Using psychotherapy to deal with Intense gynaecological pain.

My client Sandra (not her real name) told me a 9 out of 10 painful gynaecological matter was being investigated by standard medical means, but she felt it to be linked to psychological issues also.  I asked some questions about her relationship to her womb; how did Sandra feel about this region of her body?  She remembered that there had always been an intense and deeply irrational fear of pregnancy and that she did not choose to have children as a result.  
Sandra closed her eyes and focused inwards on this feeling of fear of pregnancy.  Laying down comfortably and closing her eyes, a series of different images started to appear in her inner world.  Images of being in child birth and it wasn’t going smoothly.

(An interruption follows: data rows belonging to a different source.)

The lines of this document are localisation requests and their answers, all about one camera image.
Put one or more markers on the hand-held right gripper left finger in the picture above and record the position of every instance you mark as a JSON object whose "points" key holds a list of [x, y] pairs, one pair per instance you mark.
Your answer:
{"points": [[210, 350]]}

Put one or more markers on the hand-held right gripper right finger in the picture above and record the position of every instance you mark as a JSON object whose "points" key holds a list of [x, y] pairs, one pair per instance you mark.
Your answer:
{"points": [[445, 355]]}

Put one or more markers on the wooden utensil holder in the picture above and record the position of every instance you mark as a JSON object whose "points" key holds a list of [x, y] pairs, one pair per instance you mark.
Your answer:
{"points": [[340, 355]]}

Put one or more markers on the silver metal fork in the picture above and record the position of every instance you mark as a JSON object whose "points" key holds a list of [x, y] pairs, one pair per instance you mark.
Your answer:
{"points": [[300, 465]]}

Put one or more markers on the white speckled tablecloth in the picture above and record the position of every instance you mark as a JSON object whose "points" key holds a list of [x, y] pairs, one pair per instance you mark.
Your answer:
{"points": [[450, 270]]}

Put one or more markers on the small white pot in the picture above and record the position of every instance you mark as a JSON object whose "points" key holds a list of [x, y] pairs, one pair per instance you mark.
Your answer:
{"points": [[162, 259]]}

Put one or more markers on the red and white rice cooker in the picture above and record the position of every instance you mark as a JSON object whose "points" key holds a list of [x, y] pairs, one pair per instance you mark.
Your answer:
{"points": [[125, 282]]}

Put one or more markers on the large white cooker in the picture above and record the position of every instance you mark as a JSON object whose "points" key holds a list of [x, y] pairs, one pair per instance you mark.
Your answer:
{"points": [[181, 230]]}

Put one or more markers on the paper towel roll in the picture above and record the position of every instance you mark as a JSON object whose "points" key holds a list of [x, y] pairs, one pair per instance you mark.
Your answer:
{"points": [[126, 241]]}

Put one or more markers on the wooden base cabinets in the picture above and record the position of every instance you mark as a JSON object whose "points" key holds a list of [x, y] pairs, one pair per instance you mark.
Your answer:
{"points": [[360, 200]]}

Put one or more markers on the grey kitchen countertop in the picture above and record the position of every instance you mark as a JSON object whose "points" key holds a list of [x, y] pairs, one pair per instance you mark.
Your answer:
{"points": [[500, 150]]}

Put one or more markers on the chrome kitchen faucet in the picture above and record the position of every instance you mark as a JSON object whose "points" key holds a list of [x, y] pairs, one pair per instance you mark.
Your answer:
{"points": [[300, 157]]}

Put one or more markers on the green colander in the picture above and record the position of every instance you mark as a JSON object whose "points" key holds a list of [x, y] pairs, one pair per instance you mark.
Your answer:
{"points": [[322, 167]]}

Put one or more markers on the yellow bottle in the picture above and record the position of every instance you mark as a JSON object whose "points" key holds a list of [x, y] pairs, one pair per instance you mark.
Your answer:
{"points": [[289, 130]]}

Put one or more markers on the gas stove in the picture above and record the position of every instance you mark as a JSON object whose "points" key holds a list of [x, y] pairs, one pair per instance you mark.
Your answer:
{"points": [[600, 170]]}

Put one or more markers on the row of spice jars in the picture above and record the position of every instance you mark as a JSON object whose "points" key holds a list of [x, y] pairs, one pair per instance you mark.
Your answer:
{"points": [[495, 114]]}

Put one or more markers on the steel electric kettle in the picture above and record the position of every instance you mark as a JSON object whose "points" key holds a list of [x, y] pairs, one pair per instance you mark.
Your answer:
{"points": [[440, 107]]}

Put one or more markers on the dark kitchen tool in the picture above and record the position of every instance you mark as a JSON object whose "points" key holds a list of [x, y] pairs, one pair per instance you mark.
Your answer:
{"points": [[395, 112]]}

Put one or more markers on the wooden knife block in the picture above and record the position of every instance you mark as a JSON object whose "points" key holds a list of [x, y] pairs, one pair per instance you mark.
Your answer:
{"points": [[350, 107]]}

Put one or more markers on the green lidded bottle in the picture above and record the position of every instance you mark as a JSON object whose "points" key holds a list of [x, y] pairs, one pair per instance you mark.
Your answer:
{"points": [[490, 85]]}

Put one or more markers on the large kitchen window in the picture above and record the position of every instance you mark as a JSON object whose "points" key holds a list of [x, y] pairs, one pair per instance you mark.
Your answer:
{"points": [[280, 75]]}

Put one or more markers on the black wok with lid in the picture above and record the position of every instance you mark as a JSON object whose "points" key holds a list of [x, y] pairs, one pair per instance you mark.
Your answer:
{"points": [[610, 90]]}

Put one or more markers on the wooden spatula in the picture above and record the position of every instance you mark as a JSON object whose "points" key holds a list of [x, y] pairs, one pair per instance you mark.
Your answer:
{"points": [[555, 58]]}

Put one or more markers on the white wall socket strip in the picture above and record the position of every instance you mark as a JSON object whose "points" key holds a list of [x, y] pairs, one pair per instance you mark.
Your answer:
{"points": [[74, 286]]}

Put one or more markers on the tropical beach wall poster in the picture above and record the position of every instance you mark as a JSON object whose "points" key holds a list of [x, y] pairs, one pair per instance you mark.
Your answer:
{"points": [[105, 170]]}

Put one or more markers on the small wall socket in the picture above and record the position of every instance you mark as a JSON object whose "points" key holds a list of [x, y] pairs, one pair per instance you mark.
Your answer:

Sandra later said “I watched two of these images in great detail.
In these inner images, I had been in labour for hours and the head of the child was out but nothing would shift the rest of the child.”
At the same time that Sandra was watching these inner experiences, old pain, frustration and exhaustion flowed through and out of her along with sounds of groaning.
Later, Sandra offered “In these inner experiences those around me at the childbirth were going into panic and I was making the same sounds as the sounds I was now making in therapy. I started fading as I drifted towards what seemed like death. Death ensued in this “scene”. I was released from the wracking pain.”
Then Sandra entered the second and last scene and it was deeper and more powerful.  She slid into this scene like a kind of homecoming and seemed to know this place well. Squatting in a flowering meadow, she was again giving birth as part of a Native American Indian tribe.  New sounds started coming out of her as she rocked, shook, sang and wailed. 
Sandra later commented ” If was like it was coming out of me but not “of” the me that I identify myself as now. I was listening and participating simultaneously.  The birth, again not flowing smoothly.  Stuck.  A knowingness of imminent death.  Pangs of pain with the little being inside me becoming distressed and the wracking grief of being parted from my lover. Grasping to hold life.
Energy waving through me.  Feeling my pelvis tingling and my third eye pulsing. So many different feelings and energies waving through me.  Wayno’s energy ever present with a gentle loving hand on my tummy, anchoring me in the room and holding me through wave after wave of energy release.”
Sandra’s back started spasming as she entered this scene deeply. She seemed to know how to surrender to the process where her body knew exactly what to do.  “I was seeing the beauty of life AND death, side by side. Prior lives that had anything to do with childbirth flicked past me. Understanding was opening.  Knowing that connections are never broken, only shifting in form.” she later said. Then a deep laughter emanated from Sandra, a kind of celebration that the energy has dissipated.
Postcript: Following this session, Sandra let me know 3 days later that the physical issue has largely resolved, requiring no further medical intervention. The physical pain is now tenderness; barely noticeable.